Living With An Edge

When I was a young child of about age three, my dad bought a small cottage in New Hampshire. That purchase could have been considered odd, given the fact that we lived in an apartment in East Boston, rather than our own one-family home. Hindsight being what it is, it is clear that my dad made a very smart move, which unbeknownst to anyone at the time, had a dramatic impact on my life, who I am as a person, and my outlook on life. In fact, that $10,000 purchase probably has contributed the most to my overall existence.

Growing up in East Boston in the sixties and seventies was definitely a learning experience for me; it was almost like getting a master’s degree in life. Although Eastie was my foundation, it was the small town of Amherst, New Hampshire that really molded me and helped separate me from the pack. This will sound a bit twisted, but the little New Hampshire town gave me my edge. Yeah, I know, most would think my edge would have come from Boston, and perhaps it is rooted there, but Amherst brought it out in me.

In East Boston I was just another Italian kid on the block, but in New Hampshire I was “That kid from Boston.” When I was with my buddy Steve, we were “Those guys from Boston.” It was instant teenage cred, especially back in the 70’s when Boston seemed like a 1000 miles away, and so very different from life on the lake. Compared to the rest of the guys we knew in our hometown, Steve and I were pretty mild kids, but at the lake, well… we were (and I have to giggle here) the “thugs.” I know for a fact that other kids were very tentative around us, not wanting to do or say the wrong things. It was funny; Steve and I chuckle about it to this day. The persona we had was clearly through perception, and not at all based on reality. This will not surprise anyone, but the interesting part about the whole image, is that we embraced it and perception became reality at some point in time.

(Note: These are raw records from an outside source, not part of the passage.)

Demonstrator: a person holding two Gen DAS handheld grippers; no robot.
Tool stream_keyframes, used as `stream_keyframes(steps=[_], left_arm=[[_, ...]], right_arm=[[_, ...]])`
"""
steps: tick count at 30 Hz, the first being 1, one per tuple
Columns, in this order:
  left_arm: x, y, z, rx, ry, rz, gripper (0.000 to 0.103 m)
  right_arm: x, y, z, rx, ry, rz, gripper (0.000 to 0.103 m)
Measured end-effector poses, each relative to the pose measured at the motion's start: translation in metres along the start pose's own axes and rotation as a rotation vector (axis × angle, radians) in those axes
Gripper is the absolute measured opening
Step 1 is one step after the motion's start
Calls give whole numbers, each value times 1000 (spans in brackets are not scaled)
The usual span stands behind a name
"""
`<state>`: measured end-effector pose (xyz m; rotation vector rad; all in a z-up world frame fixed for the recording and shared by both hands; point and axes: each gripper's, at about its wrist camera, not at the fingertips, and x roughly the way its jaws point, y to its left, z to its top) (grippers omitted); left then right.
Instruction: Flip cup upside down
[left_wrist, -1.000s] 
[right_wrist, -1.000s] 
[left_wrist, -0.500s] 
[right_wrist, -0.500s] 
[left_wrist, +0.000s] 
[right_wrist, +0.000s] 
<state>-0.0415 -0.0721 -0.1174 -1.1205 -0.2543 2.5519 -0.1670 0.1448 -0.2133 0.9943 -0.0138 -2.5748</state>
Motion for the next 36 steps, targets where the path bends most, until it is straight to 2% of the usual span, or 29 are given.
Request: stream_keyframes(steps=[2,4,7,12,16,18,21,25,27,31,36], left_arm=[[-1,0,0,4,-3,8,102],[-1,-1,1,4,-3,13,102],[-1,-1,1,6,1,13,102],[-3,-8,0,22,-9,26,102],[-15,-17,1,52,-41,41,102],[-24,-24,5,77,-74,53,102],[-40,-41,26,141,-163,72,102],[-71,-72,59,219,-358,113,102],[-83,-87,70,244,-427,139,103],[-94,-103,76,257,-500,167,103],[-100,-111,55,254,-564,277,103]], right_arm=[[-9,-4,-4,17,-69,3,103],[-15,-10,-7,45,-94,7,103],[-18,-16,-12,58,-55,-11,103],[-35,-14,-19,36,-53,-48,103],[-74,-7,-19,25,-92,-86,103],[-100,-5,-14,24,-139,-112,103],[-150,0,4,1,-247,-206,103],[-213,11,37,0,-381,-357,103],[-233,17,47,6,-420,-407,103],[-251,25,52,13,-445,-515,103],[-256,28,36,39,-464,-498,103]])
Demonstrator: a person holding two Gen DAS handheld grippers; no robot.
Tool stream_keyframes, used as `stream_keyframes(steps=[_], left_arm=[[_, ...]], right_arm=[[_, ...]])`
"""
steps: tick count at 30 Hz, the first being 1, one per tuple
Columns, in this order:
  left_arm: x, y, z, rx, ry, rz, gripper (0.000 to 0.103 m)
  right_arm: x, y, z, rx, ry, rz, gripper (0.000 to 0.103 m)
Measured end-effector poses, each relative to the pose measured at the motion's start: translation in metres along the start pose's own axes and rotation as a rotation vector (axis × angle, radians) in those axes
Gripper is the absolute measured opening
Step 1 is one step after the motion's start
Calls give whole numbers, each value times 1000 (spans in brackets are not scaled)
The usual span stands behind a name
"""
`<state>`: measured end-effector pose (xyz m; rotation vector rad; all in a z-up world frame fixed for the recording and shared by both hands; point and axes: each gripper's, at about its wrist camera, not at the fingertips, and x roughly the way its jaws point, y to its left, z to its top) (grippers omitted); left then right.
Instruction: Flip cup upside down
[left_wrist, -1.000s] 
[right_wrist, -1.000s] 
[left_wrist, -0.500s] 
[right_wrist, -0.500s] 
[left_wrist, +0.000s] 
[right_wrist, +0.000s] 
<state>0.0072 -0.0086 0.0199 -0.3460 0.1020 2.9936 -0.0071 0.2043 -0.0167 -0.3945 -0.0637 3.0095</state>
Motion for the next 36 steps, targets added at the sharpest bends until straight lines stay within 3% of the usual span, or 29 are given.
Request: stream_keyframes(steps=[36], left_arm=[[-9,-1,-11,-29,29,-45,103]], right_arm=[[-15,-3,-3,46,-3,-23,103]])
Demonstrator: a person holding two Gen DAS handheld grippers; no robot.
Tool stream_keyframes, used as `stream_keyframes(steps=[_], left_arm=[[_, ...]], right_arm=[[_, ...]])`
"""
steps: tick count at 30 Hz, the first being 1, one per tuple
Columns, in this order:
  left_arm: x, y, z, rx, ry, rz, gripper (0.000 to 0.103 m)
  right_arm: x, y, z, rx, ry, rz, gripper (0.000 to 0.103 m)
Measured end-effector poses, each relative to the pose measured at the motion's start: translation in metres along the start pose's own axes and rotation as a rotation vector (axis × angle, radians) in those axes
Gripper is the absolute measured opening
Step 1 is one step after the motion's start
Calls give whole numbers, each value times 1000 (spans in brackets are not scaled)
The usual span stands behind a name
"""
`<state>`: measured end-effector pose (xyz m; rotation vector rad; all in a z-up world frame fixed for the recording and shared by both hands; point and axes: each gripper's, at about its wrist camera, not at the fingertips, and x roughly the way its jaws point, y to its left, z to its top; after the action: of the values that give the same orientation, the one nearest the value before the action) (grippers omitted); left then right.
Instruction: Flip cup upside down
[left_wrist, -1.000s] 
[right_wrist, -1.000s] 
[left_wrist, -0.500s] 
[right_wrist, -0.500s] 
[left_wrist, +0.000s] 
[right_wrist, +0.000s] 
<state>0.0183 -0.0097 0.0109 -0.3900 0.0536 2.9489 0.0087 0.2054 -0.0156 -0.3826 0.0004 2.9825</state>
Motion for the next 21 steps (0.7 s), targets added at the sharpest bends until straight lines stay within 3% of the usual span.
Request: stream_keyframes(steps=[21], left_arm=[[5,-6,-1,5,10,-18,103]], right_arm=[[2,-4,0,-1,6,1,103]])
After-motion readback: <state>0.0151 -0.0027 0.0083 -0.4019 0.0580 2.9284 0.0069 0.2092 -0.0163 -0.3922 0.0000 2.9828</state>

I will not speak for Steve, but the “edge” we had became part of my personality, and definitely fueled my ambition and gave me my drive. The attitude I adopted made a clear difference in what I strived to accomplish. The good thing is that we knew real thugs and criminals, and we wanted no part of that lifestyle, so our edge was not truly “gangster.” However, the distinction at the lake was just enough to propel us in life and in our professional direction. It gave us a certain swagger at a pretty young age. Not that phony, overcompensating attitude that young people put on to pretend they’re cool. No, we had true swagger.

I credit my mom and grandparents for being the key components of instilling confidence in me; so much so that I have had billionaires and their kids tell me they have never met anyone more self-assured. I think I have to tip my hat to my dad for buying that first cottage; there may have been a hidden agenda to his unconventional purchase. That one move supplied me with just enough edge. That, combined with the instilled confidence, is the reason I have taken chances in life and have stretched well beyond where my talent alone would have taken me.

I can’t say whether or not you are satisfied with your life, if you’ve had the good fortune and family I have been blessed with, or if you have the drive to change things for yourself if you want to. I hope you do. But, even if you don’t have it in you to try for yourself, there is likely someone in your life who is at an early and impressionable stage and is ready for that chance for an edge. Focus on giving them what they need to propel forward in life and take calculated risks. It doesn’t have to be as grand as buying a summer home, but identify what will make the difference, and provide the opportunity. At the very least, it will be very rewarding to see how they make the most of the chance they were given, and perhaps it will be extremely rewarding when they write a blog post recognizing the impact it had on their life ~ Thanks Dad!